Stored records
· · · ·

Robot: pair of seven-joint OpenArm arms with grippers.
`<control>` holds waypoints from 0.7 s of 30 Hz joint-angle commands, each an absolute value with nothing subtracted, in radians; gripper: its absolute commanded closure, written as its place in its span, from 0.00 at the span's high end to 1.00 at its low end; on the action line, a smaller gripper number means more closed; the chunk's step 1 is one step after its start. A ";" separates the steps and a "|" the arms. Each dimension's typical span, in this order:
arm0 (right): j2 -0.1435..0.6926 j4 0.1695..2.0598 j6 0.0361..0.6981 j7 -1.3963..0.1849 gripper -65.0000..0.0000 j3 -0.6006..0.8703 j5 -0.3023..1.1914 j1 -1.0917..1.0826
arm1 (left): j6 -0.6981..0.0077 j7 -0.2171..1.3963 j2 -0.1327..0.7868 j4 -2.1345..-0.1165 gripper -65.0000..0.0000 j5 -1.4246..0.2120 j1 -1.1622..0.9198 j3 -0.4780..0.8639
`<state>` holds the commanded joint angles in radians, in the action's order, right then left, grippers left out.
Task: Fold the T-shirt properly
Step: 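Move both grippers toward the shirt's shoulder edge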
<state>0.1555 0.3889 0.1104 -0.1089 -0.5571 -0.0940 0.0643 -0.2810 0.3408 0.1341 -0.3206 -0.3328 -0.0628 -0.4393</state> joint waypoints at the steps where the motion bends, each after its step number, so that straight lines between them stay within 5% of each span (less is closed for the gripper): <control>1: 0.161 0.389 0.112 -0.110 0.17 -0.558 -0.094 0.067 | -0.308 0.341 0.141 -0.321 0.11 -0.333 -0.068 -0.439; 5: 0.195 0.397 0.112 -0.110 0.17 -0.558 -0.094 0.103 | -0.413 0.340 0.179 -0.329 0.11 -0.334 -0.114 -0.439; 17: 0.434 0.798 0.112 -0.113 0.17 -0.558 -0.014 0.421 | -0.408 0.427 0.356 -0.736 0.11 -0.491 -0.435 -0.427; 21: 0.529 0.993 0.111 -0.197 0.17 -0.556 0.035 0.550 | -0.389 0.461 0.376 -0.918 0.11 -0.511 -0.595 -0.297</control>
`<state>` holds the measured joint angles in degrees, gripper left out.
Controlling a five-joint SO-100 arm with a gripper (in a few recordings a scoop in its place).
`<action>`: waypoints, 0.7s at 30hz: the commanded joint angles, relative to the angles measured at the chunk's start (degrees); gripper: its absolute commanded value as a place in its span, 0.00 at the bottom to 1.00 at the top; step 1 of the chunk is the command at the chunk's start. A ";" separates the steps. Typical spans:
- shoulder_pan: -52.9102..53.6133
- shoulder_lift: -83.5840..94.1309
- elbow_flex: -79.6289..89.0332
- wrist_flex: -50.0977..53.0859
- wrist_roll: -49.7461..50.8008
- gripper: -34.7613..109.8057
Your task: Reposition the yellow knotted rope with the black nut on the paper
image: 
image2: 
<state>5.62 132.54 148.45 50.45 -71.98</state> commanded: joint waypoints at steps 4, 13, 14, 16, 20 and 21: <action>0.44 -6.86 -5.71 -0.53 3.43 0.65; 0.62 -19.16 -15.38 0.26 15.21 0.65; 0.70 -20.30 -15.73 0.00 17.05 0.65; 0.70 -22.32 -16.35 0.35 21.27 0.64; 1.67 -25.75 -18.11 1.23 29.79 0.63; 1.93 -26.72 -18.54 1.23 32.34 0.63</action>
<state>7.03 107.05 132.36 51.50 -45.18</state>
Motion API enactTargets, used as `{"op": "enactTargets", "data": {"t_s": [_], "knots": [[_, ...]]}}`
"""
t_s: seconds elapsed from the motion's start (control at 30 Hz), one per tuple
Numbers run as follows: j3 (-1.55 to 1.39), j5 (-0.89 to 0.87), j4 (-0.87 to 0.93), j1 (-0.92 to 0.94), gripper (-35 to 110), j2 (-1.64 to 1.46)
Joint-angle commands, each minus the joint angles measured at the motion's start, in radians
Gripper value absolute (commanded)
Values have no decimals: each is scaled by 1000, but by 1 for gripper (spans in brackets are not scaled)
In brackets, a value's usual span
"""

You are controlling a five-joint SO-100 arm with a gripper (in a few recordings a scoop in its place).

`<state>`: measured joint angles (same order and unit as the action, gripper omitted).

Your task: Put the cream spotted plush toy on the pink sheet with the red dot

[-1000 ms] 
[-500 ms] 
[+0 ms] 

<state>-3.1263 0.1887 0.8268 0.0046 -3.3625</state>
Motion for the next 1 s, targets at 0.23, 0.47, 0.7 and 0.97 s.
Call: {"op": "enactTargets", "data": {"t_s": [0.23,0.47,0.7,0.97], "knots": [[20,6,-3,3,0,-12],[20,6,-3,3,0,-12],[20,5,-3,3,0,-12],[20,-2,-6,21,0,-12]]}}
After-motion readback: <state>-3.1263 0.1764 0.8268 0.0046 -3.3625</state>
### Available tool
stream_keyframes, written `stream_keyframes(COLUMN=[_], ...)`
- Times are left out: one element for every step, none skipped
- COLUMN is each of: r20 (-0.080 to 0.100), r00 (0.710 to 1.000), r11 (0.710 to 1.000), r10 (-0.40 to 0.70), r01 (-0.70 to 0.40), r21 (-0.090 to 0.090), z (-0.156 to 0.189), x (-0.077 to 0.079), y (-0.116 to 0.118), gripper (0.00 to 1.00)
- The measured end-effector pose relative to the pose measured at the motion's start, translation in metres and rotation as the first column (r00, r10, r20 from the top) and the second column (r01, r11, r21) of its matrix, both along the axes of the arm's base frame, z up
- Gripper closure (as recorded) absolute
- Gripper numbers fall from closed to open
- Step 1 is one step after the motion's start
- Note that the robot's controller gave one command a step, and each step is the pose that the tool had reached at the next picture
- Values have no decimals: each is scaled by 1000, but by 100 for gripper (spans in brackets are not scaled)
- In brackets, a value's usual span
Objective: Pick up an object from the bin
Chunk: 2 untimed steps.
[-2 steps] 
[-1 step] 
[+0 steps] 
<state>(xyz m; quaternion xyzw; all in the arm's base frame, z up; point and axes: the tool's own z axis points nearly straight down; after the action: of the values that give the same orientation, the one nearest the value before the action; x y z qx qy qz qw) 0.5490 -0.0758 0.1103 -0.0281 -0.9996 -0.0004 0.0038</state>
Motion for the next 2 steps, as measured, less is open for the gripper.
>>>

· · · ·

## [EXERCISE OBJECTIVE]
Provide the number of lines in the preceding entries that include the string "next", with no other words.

## [ANSWER TO THE PROBLEM]
3